В барак входит Светлана Федоровна, недавно избранный председатель рабочкома, она же статистик лесопункта и жена начальника железнодорожной станции.

— Товарищи, внимание. Завтра, в субботу, после ужина, в вашем бараке будут танцы. Музыкальное сопровождение — счетовод Четчиев, игра на балалайке.

Кто-то подавился густой чечевицей и раскашлялся на весь барак. Многие, не донеся ложку до рта, замерли в немой позе:

— Что-о? Танцы?

Через минуту в бараке поднялся невообразимый галдеж.

Молодые парни кричали, что кадриль в бараке — это мирово! Другие доказывали, что Светлана Федоровна сама не соображает, что говорит. Пожилые мужики просто махнули рукой и засобирались в лес.

В тот день вечером в бараке разговаривали только о завтрашних танцах.

— Ты понимаешь, дурья твоя голова, — наседал на молодого карела чернобородый мужик Филипп, приехавший по вербовке из-под Каргополя, — ты понимаешь, что танцуют в деревне или в городе, да и то по праздникам, или на свадьбе, или на именинах! А здесь — какие тебе именины, а? Иль свадьбу справлять захотелось? Так иди вот на делянку, выбери сосну поядренее и женихайся с ней, вали ее в мягкую постель в два аршина толщиной. Только зевало широко не открывай, а то она тебя так обнимет, что туловище твое в деревню увезут, а голова на делянке останется. Не-ет, вы посмотрите, что придумали! Танцы! Я что же — из другой губернии танцевать сюда, к Полярному кругу, приехал?

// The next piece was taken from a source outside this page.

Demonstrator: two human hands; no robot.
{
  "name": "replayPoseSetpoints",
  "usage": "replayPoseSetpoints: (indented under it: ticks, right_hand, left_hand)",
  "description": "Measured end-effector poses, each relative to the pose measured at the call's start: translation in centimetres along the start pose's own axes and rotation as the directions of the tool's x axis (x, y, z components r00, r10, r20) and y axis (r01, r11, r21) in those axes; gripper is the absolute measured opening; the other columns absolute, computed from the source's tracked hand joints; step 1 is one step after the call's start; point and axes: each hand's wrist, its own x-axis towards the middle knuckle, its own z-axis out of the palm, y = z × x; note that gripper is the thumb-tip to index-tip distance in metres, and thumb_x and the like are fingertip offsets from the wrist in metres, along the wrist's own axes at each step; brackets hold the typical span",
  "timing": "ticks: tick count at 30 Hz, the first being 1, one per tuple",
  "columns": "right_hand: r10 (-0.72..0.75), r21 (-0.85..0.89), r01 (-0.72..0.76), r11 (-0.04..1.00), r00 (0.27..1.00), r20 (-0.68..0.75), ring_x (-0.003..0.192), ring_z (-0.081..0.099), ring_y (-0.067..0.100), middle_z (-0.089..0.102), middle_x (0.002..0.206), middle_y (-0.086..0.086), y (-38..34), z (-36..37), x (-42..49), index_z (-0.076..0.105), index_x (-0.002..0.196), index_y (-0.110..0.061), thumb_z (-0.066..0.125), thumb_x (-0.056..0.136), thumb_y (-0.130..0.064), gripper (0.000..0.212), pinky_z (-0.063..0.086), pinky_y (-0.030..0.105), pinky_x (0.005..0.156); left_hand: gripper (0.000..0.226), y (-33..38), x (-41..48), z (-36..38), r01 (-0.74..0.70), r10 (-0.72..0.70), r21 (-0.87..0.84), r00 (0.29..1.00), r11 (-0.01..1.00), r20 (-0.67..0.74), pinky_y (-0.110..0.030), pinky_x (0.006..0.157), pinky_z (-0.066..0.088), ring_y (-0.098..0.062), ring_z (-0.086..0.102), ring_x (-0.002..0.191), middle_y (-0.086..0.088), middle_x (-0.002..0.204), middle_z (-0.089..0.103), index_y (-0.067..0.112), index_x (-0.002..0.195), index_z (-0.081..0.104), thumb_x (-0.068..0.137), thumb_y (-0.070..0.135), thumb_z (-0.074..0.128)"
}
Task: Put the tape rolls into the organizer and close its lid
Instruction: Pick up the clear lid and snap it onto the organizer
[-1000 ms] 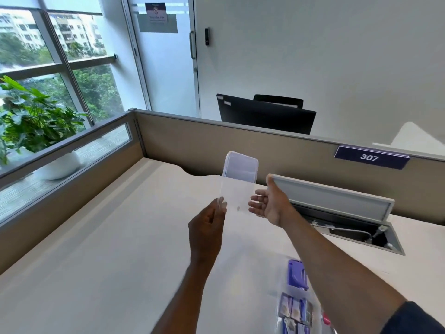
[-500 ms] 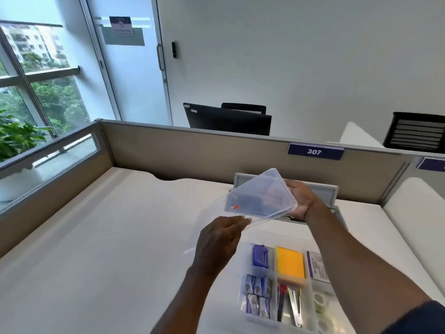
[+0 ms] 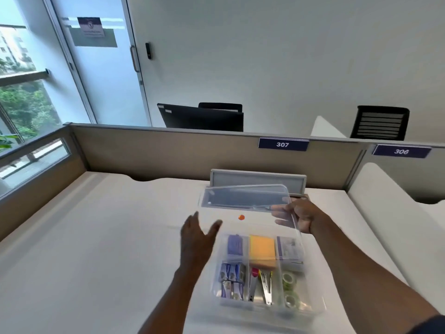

— Конторские это все, конторские, — вздохнул пожилой мужик, точивший напильником двуручную пилу. — В конторе они все распарившись сидят, косточки на счетах из стороны в сторону гоняют, вот и приходят им в голову разные мысли...

Однако танцы на следующий день состоялись.

Сразу же после ужина стол и скамейки из барака вынесли на улицу, две семилинейные лампы подвесили к потолку. Публика заняла свои места на нарах, лежа на животе, головой к танцующим. Тень на предстоящее веселье бросали два обстоятельства. Первое: недостаток дам (на лесопункте было всего две женщины — Аннушка-повариха и виновница всей затеи Светлана Федоровна). Второе: карельская кадриль состоит из шести фигур, а музыкант умел играть только две вещи: «Ах вы сени, мои сени» и «Светит месяц, светит ясный». Но все отлично понимали, что это — не главное.